> [Exercise objective]: The entries below contain a line with "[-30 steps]" and a line with "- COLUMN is". Quote exactly those two lines and all lines between them.

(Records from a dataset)
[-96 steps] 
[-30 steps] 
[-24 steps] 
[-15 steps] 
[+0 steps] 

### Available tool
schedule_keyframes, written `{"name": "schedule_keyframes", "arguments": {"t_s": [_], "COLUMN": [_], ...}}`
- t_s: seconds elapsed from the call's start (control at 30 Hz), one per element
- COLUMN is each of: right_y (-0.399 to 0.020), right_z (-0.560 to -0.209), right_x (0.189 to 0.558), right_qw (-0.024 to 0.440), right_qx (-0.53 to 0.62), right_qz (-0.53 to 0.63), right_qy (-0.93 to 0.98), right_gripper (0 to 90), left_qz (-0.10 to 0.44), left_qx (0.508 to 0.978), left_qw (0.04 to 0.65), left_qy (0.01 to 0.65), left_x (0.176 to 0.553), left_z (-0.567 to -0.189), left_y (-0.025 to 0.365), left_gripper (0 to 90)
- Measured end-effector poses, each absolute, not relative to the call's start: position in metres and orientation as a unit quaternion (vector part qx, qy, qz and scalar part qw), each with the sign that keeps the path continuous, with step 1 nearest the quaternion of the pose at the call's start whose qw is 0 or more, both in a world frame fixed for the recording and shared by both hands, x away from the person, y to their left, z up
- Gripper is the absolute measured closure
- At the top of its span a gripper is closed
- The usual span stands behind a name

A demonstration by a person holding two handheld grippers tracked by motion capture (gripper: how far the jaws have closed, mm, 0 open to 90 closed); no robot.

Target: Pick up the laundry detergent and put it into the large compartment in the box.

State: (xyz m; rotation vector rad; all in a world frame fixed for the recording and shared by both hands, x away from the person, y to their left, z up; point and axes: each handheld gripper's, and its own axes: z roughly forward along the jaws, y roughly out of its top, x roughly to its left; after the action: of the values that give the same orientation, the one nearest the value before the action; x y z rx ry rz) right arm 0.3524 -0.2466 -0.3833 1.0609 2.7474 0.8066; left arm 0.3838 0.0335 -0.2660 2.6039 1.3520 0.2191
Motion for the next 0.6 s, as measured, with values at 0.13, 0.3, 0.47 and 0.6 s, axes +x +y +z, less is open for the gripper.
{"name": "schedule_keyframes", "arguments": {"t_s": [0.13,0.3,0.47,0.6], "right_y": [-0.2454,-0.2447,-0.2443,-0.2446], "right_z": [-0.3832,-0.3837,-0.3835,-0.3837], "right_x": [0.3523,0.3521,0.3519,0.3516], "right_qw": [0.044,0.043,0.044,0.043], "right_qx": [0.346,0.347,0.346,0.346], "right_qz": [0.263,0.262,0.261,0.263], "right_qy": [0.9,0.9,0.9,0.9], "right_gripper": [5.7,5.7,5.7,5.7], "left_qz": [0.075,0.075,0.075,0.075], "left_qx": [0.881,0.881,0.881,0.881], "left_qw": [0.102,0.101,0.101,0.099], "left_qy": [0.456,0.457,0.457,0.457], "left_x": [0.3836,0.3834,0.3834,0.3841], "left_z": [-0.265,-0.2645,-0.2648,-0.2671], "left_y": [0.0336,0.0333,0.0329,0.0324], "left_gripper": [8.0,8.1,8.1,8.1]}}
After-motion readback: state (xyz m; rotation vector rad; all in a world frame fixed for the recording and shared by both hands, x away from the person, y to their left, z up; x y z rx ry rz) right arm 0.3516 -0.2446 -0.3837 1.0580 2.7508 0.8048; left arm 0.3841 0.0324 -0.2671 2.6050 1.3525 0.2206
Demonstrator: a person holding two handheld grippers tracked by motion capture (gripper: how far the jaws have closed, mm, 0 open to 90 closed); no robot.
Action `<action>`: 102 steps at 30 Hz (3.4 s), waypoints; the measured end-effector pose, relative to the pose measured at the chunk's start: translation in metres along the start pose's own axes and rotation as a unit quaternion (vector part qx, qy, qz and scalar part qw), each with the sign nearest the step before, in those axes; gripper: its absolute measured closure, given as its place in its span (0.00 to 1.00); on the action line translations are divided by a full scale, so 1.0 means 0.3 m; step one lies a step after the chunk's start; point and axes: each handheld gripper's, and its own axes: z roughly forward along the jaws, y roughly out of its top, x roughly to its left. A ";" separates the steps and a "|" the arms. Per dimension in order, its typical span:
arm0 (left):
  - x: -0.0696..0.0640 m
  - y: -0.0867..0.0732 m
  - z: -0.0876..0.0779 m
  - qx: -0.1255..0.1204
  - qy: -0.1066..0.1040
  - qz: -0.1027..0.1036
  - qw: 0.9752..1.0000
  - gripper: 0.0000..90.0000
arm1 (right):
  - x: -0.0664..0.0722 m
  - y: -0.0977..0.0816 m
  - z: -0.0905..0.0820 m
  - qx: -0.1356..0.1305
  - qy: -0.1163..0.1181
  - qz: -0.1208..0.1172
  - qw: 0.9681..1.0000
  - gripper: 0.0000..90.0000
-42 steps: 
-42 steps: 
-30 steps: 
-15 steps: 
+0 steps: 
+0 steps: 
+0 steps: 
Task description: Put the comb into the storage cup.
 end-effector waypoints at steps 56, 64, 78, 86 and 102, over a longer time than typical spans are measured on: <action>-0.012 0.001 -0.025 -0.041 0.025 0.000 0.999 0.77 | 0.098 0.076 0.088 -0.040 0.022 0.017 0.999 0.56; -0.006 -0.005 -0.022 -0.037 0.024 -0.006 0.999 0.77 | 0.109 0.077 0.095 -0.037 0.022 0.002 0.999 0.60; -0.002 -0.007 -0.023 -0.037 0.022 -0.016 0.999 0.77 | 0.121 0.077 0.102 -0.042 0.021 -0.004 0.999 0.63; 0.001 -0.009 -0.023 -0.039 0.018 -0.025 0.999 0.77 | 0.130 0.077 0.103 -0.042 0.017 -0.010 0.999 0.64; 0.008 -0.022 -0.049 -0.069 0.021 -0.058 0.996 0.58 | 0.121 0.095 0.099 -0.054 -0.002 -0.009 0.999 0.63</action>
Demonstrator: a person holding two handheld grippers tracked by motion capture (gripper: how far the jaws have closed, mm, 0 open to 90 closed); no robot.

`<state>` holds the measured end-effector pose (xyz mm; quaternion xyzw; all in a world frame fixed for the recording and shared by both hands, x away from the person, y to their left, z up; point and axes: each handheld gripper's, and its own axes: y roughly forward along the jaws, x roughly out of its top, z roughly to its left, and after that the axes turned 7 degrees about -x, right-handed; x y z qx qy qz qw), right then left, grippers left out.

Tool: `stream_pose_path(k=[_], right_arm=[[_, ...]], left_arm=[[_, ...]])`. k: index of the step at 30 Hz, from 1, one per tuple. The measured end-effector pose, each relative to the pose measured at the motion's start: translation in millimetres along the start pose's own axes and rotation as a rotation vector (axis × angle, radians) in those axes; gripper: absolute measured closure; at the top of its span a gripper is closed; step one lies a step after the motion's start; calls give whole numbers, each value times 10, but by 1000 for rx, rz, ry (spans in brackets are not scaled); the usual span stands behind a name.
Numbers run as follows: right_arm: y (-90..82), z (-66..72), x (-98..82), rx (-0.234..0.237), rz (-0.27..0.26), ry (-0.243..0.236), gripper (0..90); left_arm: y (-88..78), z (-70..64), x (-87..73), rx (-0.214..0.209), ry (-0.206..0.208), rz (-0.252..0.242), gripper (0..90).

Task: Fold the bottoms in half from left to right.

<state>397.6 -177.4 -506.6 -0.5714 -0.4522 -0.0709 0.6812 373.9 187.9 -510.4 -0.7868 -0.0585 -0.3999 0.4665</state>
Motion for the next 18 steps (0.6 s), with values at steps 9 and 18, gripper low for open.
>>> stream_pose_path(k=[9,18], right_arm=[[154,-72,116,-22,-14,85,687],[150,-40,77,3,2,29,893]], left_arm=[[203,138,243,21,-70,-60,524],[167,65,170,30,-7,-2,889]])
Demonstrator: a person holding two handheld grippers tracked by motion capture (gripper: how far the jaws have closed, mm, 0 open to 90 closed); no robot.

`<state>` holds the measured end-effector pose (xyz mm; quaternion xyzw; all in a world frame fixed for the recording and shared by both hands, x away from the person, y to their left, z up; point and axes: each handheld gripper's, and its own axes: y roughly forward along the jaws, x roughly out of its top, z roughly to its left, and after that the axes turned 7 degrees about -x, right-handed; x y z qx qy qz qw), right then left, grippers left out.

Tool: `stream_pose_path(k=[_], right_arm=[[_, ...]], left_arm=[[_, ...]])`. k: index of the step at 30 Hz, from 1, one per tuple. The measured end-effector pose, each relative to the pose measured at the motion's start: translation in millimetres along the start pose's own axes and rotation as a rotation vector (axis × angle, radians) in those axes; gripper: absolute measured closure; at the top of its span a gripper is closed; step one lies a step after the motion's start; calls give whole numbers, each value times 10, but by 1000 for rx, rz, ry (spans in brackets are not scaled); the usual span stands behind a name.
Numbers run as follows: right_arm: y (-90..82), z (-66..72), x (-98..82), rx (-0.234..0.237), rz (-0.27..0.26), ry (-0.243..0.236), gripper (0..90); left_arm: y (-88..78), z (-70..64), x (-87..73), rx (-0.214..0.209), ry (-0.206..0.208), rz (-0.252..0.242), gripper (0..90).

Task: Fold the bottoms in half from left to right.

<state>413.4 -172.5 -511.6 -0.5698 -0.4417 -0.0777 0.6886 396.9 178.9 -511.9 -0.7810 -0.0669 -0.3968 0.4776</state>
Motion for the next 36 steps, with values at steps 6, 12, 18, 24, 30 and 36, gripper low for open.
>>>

> [Written reply]:
[-30 steps] 
[-24 steps] 
[-15 steps] 
[+0 steps] 

### Available tool
schedule_keyframes, written `{"name": "schedule_keyframes", "arguments": {"t_s": [_], "COLUMN": [_], ...}}`
- t_s: seconds elapsed from the call's start (control at 30 Hz), one per element
- COLUMN is each of: right_y (-0.399 to 0.020), right_z (-0.560 to -0.209), right_x (0.189 to 0.558), right_qw (-0.024 to 0.440), right_qx (-0.53 to 0.62), right_qz (-0.53 to 0.63), right_qy (-0.93 to 0.98), right_gripper (0 to 90), left_qz (-0.10 to 0.44), left_qx (0.508 to 0.978), left_qw (0.04 to 0.65), left_qy (0.01 to 0.65), left_x (0.176 to 0.553), left_z (-0.567 to -0.189), left_y (-0.025 to 0.365), left_gripper (0 to 90)

There is nothing else to the answer.